» **Exercise requirements**
The records that follow are to be repeated exactly, without any pictures.

(Recorded information)

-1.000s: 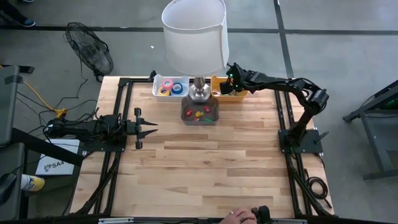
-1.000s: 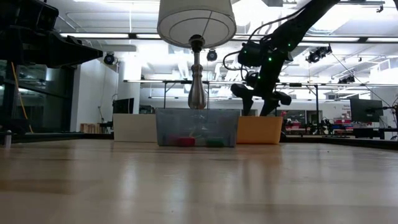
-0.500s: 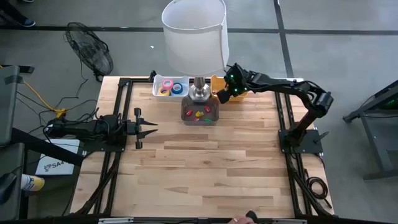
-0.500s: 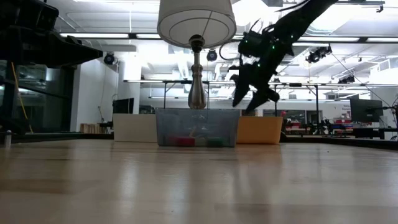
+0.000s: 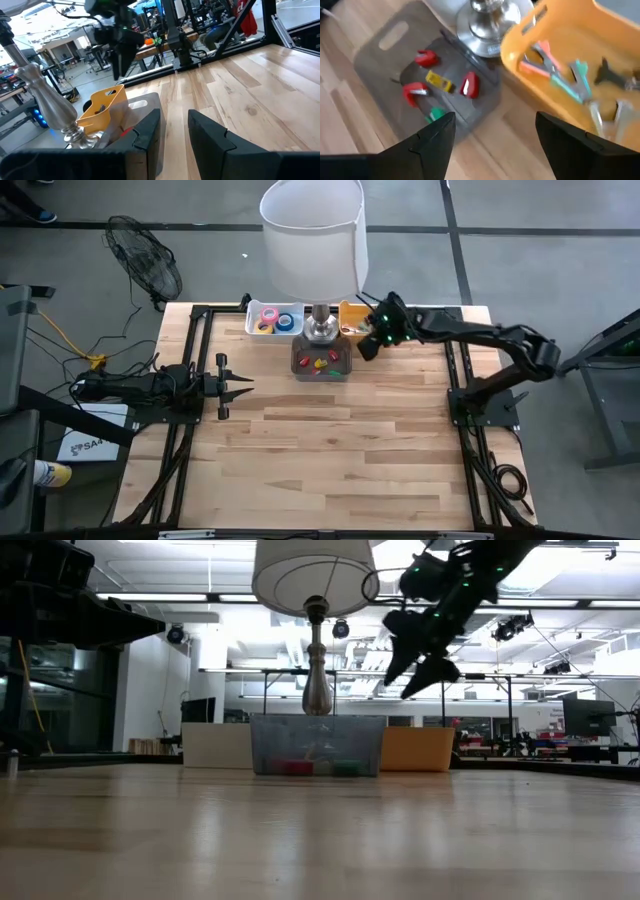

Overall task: Pick and place Stapler, Stapler remover, tape
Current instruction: Return to Home Position

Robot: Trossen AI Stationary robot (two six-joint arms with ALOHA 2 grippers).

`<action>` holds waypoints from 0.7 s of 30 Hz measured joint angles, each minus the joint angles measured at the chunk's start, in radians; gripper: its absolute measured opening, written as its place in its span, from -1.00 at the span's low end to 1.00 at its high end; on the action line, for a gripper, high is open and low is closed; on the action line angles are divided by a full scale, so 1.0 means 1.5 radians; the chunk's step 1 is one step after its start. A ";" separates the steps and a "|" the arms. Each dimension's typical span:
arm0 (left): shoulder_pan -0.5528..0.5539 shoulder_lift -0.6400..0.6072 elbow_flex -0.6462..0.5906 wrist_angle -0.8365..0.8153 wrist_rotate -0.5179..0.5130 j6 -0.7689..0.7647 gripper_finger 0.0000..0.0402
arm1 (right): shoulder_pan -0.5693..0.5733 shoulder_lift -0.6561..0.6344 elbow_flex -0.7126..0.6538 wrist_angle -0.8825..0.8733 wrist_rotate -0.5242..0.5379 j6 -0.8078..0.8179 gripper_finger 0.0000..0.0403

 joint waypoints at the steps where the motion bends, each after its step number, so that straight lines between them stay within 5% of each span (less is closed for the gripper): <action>1: 0.000 0.000 0.000 0.000 0.000 0.000 -0.52 | 0.010 -0.013 -0.020 0.008 0.010 0.012 0.32; 12: 0.000 0.000 0.000 0.000 0.000 0.000 -0.52 | 0.114 -0.135 -0.213 0.199 0.032 0.213 0.32; 21: 0.000 0.000 0.000 0.000 0.000 0.000 -0.52 | 0.177 -0.214 -0.394 0.434 0.045 0.167 0.32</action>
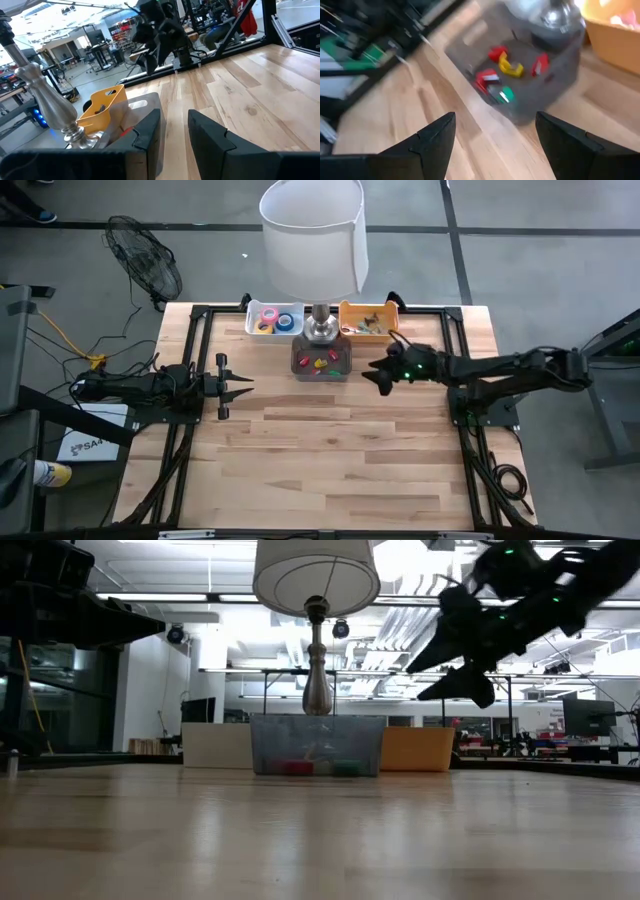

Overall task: Pick and place Stapler, Stapler remover, tape
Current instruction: Return to Home Position

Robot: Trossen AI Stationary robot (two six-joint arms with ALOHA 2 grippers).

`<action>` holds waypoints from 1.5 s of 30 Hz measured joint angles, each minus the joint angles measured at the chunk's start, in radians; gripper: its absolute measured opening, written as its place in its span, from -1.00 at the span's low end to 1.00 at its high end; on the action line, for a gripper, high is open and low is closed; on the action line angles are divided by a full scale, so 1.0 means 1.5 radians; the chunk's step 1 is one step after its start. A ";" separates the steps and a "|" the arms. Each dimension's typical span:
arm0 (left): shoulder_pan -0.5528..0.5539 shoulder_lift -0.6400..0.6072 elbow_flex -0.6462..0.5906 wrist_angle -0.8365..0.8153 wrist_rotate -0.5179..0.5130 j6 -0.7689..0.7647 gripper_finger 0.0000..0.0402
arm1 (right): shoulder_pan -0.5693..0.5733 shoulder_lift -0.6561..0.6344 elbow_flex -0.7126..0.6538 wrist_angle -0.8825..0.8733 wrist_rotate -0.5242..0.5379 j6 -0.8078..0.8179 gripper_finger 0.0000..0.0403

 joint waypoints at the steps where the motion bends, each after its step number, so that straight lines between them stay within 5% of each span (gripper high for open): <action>1: 0.000 0.000 0.000 0.000 0.000 0.000 -0.52 | 0.005 -0.009 -0.019 0.038 0.007 -0.002 0.32; 8: 0.000 0.000 0.000 0.000 0.000 0.000 -0.52 | 0.038 -0.077 -0.140 0.234 0.017 -0.089 0.32; 19: 0.000 0.000 0.000 0.000 0.000 0.000 -0.52 | 0.119 -0.257 -0.278 0.289 0.015 -0.125 0.32; 26: 0.000 0.000 0.000 0.000 0.000 0.000 -0.52 | 0.137 -0.375 -0.283 0.204 0.015 -0.208 0.32; 39: 0.000 0.000 0.000 0.000 0.000 0.000 -0.52 | 0.137 -0.667 -0.283 -0.129 -0.018 -0.225 0.32; 45: 0.000 0.000 0.000 0.000 0.000 0.000 -0.52 | 0.149 -0.716 -0.282 -0.132 -0.012 -0.257 0.32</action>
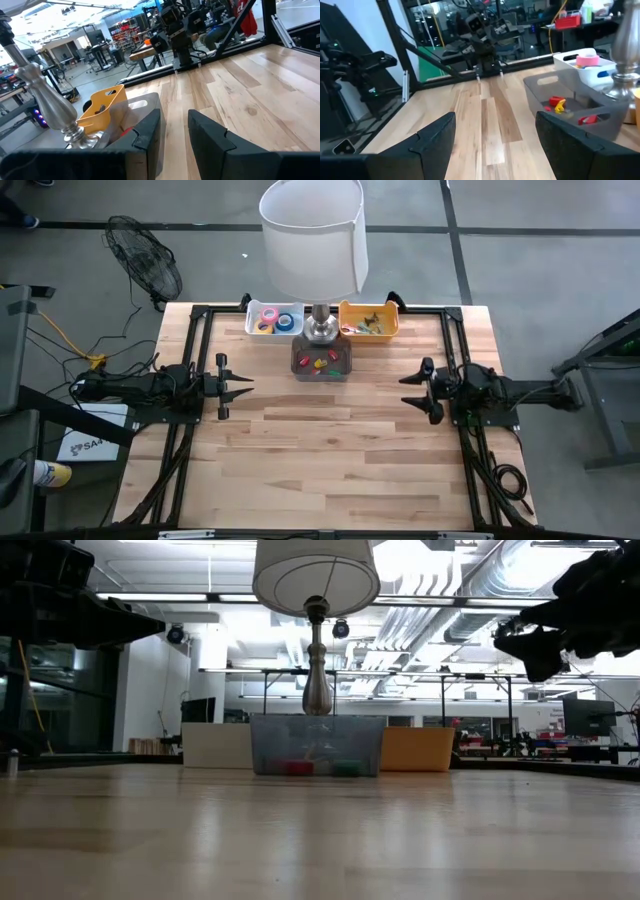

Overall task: Pick and place Stapler, Stapler remover, tape
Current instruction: Return to Home Position

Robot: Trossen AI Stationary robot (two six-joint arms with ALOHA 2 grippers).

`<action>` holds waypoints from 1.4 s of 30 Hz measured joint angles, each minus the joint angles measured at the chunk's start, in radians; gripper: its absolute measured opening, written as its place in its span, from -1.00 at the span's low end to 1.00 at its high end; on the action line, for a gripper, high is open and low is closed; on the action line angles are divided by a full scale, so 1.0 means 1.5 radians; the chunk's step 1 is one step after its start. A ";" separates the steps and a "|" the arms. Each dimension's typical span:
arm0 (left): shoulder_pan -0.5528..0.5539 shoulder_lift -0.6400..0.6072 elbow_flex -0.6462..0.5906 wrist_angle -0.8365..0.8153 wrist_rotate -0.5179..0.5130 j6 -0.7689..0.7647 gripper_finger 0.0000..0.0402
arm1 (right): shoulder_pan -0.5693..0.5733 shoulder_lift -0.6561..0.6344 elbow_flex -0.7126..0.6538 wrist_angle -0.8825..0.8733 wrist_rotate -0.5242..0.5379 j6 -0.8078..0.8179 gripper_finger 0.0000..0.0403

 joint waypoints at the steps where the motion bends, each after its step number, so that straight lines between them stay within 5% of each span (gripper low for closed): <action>1: 0.000 0.000 0.000 0.000 0.000 0.000 -0.52 | 0.003 -0.002 0.000 0.000 0.000 -0.004 0.32; 42: 0.000 0.000 0.000 0.000 0.000 0.000 -0.52 | 0.014 -0.004 0.000 0.001 -0.001 0.006 0.32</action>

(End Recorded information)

» **Answer box**
-1.000s: 
-1.000s: 
-0.500s: 
-0.500s: 
+0.000s: 

Overall task: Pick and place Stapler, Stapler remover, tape
Current instruction: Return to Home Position

Robot: Trossen AI Stationary robot (two six-joint arms with ALOHA 2 grippers).

`<action>` holds waypoints from 0.7 s of 30 Hz measured joint angles, each minus the joint angles measured at the chunk's start, in radians; gripper: its absolute measured opening, written as its place in its span, from -1.00 at the span's low end to 1.00 at its high end; on the action line, for a gripper, high is open and low is closed; on the action line angles are divided by a full scale, so 1.0 means 1.5 radians; the chunk's step 1 is one step after its start. A ";" separates the steps and a "|" the arms. Each dimension's typical span:
arm0 (left): shoulder_pan -0.5528..0.5539 shoulder_lift -0.6400..0.6072 elbow_flex -0.6462..0.5906 wrist_angle -0.8365..0.8153 wrist_rotate -0.5179..0.5130 j6 -0.7689..0.7647 gripper_finger 0.0000..0.0402
arm1 (right): shoulder_pan -0.5693..0.5733 shoulder_lift -0.6561..0.6344 elbow_flex -0.7126..0.6538 wrist_angle -0.8825..0.8733 wrist_rotate -0.5242..0.5379 j6 -0.8078..0.8179 gripper_finger 0.0000..0.0403

 joint waypoints at the steps where the motion bends, each after its step number, so that straight lines between them stay within 5% of each span (less is closed for the gripper): <action>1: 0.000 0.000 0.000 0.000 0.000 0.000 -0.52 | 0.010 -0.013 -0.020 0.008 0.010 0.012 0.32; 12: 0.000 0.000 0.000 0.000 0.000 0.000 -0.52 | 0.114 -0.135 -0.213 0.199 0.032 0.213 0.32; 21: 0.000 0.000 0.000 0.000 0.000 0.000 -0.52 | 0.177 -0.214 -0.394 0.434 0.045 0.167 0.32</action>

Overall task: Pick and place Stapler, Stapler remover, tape
Current instruction: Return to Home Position

Robot: Trossen AI Stationary robot (two six-joint arms with ALOHA 2 grippers).

`<action>` holds waypoints from 1.5 s of 30 Hz measured joint angles, each minus the joint angles measured at the chunk's start, in radians; gripper: its absolute measured opening, written as its place in its span, from -1.00 at the span's low end to 1.00 at its high end; on the action line, for a gripper, high is open and low is closed; on the action line angles are divided by a full scale, so 1.0 means 1.5 radians; the chunk's step 1 is one step after its start. A ";" separates the steps and a "|" the arms. Each dimension's typical span:
arm0 (left): shoulder_pan -0.5528..0.5539 shoulder_lift -0.6400..0.6072 elbow_flex -0.6462..0.5906 wrist_angle -0.8365..0.8153 wrist_rotate -0.5179..0.5130 j6 -0.7689..0.7647 gripper_finger 0.0000..0.0402
arm1 (right): shoulder_pan -0.5693..0.5733 shoulder_lift -0.6561..0.6344 elbow_flex -0.7126..0.6538 wrist_angle -0.8825..0.8733 wrist_rotate -0.5242..0.5379 j6 -0.8078..0.8179 gripper_finger 0.0000..0.0403

 joint waypoints at the steps where the motion bends, each after its step number, so that straight lines between them stay within 5% of each span (gripper high for open): <action>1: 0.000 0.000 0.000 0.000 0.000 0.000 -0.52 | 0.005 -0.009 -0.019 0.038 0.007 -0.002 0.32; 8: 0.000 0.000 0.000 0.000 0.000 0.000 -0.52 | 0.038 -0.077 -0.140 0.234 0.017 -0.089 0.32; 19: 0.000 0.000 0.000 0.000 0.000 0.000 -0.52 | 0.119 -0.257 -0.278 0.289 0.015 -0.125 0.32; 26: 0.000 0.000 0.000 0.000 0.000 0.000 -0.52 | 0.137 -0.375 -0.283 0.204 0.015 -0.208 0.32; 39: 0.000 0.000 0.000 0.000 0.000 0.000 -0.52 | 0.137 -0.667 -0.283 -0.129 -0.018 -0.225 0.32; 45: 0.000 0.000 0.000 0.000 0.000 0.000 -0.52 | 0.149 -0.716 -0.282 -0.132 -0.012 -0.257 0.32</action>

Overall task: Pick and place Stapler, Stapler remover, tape
Current instruction: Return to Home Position

Robot: Trossen AI Stationary robot (two six-joint arms with ALOHA 2 grippers).

`<action>` holds waypoints from 1.4 s of 30 Hz measured joint angles, each minus the joint angles measured at the chunk's start, in radians; gripper: its absolute measured opening, written as its place in its span, from -1.00 at the span's low end to 1.00 at its high end; on the action line, for a gripper, high is open and low is closed; on the action line angles are divided by a full scale, so 1.0 means 1.5 radians; the chunk's step 1 is one step after its start. A ";" separates the steps and a "|" the arms. Each dimension's typical span:
arm0 (left): shoulder_pan -0.5528..0.5539 shoulder_lift -0.6400..0.6072 elbow_flex -0.6462..0.5906 wrist_angle -0.8365..0.8153 wrist_rotate -0.5179..0.5130 j6 -0.7689..0.7647 gripper_finger 0.0000..0.0402
arm1 (right): shoulder_pan -0.5693..0.5733 shoulder_lift -0.6561..0.6344 elbow_flex -0.7126..0.6538 wrist_angle -0.8825..0.8733 wrist_rotate -0.5242..0.5379 j6 -0.8078..0.8179 gripper_finger 0.0000..0.0403

 joint waypoints at the steps where the motion bends, each after its step number, so that straight lines between them stay within 5% of each span (gripper low for closed): <action>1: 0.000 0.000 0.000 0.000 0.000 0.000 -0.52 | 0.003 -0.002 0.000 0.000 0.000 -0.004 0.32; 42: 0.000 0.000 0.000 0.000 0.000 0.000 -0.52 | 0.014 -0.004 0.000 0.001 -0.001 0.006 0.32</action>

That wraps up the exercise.